*WHAT NEEDS TO BE DONE*.
Within the lines below, find those that hold the string "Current" and copy each one.

** Opening ENTRIES PROVIDED block **

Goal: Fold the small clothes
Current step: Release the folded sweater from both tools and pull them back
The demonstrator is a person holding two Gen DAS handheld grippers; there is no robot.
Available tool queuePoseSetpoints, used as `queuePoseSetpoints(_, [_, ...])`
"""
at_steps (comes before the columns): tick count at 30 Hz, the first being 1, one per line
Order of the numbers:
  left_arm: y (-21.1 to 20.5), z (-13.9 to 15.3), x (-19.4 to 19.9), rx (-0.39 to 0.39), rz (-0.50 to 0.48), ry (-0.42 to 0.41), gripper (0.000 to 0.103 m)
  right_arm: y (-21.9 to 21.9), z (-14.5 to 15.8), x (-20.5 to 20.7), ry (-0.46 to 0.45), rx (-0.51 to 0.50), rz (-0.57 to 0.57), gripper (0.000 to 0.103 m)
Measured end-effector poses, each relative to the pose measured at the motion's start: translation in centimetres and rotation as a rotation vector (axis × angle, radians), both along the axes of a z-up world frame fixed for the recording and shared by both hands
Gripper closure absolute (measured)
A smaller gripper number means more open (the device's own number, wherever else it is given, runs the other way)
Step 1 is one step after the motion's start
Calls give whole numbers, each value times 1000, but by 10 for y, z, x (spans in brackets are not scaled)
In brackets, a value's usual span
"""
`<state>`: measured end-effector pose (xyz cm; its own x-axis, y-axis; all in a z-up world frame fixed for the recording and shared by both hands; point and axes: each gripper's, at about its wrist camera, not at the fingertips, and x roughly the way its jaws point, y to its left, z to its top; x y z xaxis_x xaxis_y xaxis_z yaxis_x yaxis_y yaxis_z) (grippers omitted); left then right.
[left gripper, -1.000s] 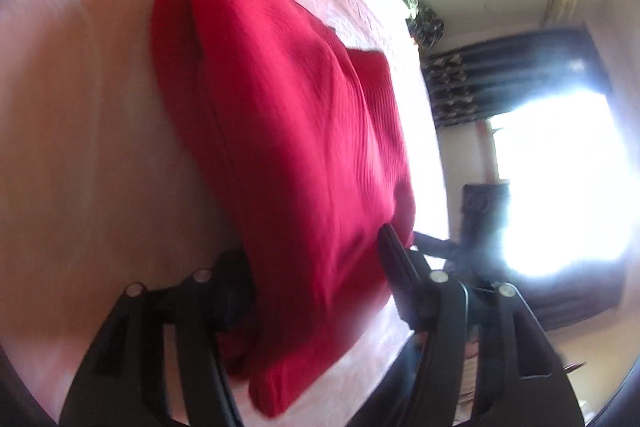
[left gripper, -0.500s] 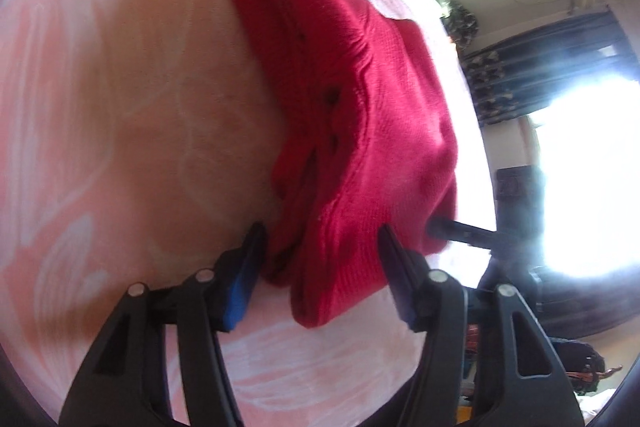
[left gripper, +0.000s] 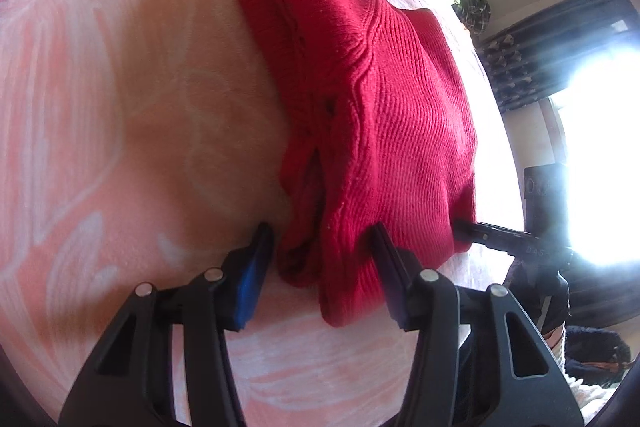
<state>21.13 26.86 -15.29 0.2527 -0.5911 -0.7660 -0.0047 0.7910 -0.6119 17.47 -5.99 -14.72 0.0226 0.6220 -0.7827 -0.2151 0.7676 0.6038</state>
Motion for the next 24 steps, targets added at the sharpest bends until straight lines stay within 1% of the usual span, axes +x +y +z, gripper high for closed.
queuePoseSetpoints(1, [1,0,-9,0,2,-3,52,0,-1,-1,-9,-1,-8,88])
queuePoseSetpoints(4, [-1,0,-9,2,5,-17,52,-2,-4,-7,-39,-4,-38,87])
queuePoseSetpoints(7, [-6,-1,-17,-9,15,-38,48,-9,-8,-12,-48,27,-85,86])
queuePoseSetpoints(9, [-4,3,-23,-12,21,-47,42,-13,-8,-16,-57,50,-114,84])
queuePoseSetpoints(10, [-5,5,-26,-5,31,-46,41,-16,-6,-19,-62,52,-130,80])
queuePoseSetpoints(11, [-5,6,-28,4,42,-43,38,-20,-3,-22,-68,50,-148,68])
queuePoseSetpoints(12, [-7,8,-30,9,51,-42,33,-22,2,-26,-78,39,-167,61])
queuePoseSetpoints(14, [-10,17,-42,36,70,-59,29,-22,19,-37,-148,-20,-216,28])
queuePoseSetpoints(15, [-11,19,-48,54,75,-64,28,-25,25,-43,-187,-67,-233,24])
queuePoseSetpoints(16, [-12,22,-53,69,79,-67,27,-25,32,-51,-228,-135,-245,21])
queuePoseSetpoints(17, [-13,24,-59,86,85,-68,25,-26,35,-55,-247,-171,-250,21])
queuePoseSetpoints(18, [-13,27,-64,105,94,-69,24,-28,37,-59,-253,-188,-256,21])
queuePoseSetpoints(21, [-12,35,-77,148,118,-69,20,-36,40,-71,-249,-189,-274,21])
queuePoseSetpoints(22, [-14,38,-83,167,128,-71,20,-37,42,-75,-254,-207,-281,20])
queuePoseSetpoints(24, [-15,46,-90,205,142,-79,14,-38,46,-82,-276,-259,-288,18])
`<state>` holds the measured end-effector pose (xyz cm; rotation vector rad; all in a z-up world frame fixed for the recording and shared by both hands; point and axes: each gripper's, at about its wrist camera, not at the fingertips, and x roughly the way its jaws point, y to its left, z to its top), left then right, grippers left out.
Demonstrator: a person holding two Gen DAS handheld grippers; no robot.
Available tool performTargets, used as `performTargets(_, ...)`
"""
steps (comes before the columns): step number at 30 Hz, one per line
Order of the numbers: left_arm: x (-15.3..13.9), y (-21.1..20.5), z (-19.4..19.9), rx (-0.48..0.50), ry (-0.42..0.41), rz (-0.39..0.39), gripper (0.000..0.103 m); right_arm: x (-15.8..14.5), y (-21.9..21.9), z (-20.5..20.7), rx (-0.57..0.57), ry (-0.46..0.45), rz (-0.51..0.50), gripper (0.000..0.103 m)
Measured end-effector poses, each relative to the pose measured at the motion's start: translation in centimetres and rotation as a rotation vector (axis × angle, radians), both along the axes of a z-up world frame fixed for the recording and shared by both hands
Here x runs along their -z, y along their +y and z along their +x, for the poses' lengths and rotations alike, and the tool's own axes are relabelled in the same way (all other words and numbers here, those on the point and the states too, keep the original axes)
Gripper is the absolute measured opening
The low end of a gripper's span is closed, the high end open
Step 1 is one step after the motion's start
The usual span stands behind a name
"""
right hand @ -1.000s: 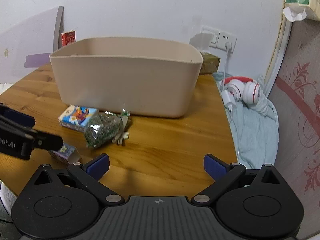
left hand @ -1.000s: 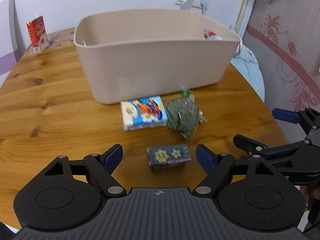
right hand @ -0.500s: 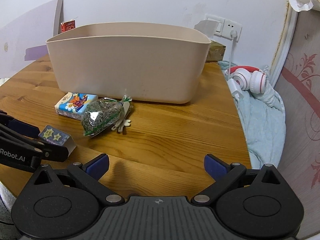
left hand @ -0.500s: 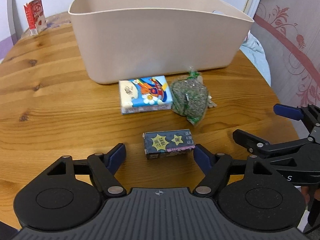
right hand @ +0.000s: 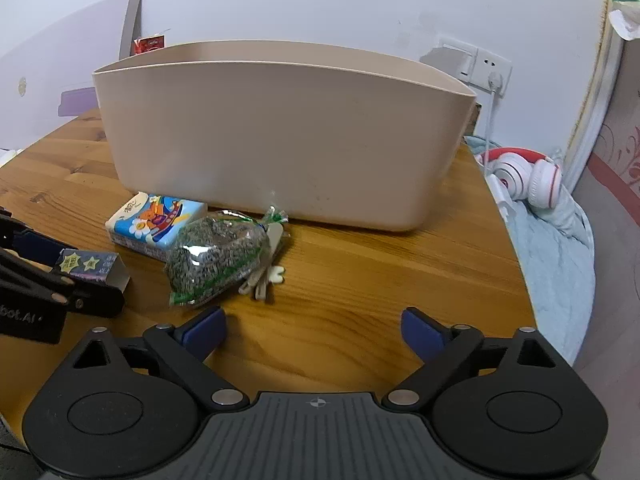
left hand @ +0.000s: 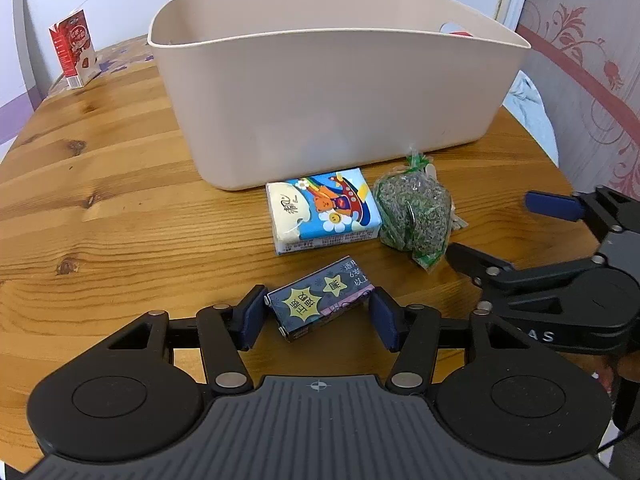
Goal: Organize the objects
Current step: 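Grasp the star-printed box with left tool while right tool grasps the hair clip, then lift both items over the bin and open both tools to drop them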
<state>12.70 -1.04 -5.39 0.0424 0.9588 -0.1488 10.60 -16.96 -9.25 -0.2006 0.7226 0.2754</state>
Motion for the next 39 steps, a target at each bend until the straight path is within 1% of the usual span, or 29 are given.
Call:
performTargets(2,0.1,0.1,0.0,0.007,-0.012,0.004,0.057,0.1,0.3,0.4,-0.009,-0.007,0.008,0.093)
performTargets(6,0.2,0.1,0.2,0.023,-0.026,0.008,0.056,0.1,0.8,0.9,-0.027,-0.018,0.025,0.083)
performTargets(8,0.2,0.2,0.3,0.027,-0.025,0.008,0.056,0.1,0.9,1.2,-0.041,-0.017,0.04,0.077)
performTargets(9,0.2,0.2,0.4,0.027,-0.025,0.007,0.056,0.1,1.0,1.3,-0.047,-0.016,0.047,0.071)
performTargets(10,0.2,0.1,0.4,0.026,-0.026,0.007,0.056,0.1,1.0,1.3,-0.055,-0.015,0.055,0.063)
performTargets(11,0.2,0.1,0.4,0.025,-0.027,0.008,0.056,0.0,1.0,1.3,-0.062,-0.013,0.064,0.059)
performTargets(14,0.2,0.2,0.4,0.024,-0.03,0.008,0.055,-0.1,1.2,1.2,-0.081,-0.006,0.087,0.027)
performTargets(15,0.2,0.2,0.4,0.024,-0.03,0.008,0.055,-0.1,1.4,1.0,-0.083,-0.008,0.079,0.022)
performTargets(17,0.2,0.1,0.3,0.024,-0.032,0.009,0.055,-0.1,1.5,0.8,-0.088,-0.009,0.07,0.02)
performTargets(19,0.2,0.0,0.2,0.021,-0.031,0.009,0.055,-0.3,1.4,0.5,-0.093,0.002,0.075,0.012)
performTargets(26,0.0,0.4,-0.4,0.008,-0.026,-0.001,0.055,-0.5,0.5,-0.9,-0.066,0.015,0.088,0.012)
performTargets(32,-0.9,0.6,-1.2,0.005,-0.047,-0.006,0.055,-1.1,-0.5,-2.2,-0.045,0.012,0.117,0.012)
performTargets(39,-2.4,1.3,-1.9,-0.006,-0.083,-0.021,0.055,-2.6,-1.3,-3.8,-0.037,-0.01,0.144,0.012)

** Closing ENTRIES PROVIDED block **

*TASK ANSWER*.
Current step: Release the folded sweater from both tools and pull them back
Current step: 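Grasp the star-printed box with left tool while right tool grasps the hair clip, then lift both items over the bin and open both tools to drop them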

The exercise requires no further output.